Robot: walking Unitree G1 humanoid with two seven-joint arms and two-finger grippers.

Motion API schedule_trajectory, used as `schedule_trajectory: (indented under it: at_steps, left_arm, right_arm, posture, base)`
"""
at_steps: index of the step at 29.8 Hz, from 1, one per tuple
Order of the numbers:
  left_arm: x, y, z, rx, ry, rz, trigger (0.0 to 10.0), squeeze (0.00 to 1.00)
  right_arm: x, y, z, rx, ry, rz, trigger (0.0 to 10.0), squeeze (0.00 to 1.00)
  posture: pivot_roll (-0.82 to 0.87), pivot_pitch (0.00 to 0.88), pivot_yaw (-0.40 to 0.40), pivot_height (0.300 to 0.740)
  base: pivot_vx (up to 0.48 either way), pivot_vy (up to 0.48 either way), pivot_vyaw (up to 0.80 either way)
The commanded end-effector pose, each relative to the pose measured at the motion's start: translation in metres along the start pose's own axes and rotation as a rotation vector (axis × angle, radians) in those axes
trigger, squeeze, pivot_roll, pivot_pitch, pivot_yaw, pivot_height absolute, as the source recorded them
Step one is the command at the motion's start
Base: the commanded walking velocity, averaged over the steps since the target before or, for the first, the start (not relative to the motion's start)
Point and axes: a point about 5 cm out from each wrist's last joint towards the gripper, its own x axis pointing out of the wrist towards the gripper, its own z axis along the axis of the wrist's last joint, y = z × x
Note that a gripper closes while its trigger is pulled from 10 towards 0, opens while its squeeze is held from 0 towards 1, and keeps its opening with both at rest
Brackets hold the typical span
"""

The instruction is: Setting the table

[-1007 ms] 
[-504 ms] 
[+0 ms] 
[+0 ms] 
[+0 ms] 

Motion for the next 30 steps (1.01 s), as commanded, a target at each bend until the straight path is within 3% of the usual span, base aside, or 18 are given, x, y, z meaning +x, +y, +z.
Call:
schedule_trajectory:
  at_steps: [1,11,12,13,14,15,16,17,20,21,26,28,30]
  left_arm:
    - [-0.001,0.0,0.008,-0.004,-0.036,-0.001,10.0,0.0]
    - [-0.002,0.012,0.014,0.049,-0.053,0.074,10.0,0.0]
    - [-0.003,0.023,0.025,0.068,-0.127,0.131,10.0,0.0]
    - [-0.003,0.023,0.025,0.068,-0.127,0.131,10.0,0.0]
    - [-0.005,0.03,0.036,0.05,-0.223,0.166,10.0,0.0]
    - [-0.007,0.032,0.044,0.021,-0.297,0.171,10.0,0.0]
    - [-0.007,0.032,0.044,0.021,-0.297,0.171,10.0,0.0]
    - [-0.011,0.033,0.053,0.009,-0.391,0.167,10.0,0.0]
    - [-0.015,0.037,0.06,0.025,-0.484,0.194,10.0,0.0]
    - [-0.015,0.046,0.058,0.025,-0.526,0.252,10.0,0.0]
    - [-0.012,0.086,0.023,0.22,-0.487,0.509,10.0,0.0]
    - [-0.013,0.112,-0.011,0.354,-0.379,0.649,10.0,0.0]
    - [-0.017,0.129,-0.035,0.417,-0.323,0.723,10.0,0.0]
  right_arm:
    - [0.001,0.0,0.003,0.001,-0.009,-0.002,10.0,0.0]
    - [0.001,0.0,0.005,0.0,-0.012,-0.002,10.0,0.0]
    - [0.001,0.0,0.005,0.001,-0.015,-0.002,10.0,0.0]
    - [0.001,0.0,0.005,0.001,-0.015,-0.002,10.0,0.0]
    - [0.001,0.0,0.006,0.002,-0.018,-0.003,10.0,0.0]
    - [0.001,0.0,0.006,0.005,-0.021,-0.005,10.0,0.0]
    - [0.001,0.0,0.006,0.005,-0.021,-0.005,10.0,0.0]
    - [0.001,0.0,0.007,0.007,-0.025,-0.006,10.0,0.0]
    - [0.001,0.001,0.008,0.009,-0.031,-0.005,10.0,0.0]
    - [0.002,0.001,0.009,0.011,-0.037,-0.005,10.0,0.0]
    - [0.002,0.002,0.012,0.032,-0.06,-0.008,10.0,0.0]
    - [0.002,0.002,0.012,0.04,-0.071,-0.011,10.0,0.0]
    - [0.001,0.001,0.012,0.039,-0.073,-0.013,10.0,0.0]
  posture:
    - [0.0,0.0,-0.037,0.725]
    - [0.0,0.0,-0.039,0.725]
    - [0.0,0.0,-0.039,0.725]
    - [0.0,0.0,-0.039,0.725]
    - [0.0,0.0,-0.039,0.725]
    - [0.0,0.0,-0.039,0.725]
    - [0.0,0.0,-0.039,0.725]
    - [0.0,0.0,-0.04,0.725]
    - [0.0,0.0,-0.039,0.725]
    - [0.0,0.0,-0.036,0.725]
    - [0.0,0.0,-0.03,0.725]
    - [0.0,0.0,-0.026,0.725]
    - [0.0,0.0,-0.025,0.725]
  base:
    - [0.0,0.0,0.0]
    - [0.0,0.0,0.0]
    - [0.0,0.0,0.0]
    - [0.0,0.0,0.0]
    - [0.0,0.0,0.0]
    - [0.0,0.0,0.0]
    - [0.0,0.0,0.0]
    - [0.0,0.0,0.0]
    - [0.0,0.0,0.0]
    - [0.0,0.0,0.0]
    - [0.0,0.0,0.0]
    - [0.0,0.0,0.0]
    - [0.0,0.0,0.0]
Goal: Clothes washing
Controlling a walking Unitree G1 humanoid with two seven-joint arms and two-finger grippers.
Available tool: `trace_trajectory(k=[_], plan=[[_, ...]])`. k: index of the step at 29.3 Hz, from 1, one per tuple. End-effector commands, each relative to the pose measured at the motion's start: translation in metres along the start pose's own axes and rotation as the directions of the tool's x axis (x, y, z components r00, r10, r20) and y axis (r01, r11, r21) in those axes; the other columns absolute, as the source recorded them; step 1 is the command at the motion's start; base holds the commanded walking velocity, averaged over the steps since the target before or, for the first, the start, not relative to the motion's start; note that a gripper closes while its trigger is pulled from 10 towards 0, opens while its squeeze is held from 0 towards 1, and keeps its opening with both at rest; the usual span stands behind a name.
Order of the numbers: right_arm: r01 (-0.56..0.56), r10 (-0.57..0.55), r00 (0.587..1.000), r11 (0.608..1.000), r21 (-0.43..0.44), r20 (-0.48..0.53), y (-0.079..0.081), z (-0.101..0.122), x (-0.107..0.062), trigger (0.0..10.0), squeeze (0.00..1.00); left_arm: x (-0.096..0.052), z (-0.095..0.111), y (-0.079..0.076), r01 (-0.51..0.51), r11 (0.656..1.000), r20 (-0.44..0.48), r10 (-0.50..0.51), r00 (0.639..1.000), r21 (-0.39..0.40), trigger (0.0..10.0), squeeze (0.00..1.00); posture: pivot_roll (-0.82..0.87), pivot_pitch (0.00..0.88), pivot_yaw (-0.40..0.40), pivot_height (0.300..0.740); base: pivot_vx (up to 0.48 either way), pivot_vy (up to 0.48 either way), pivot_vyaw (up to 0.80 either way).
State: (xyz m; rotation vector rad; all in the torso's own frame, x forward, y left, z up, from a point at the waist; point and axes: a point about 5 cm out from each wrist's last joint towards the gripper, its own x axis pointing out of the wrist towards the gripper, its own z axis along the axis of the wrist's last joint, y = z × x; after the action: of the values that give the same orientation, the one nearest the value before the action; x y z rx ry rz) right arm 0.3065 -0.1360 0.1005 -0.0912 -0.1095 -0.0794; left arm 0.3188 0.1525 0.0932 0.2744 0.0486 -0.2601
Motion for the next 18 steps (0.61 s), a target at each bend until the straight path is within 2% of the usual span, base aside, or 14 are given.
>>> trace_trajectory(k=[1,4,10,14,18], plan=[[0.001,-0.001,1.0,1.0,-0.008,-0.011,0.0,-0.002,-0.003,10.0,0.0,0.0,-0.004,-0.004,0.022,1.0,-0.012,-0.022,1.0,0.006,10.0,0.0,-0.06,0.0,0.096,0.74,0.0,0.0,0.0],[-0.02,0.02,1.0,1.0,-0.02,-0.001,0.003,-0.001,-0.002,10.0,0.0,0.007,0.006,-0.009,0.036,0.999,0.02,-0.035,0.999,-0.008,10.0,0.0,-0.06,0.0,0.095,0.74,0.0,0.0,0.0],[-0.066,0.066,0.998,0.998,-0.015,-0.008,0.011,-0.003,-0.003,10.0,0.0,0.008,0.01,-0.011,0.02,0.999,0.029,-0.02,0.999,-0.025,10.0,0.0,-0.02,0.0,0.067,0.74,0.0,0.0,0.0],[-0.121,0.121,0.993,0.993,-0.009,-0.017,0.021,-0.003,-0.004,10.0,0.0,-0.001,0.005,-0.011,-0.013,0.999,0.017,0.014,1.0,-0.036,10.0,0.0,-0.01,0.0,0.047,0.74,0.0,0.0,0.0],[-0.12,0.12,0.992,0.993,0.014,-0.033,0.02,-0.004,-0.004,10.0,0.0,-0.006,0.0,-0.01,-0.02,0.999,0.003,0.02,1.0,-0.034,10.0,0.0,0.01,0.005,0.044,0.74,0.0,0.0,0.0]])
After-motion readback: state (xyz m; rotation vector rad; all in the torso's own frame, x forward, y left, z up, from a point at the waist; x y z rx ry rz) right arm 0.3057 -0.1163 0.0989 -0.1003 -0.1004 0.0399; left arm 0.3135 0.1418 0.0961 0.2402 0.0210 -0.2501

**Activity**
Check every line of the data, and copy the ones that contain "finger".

**Solution to the problem**
Robot: walking Unitree G1 humanoid with two seven-joint arms and two-finger grippers.
Controlling a walking Unitree G1 humanoid with two seven-joint arms and two-finger grippers.

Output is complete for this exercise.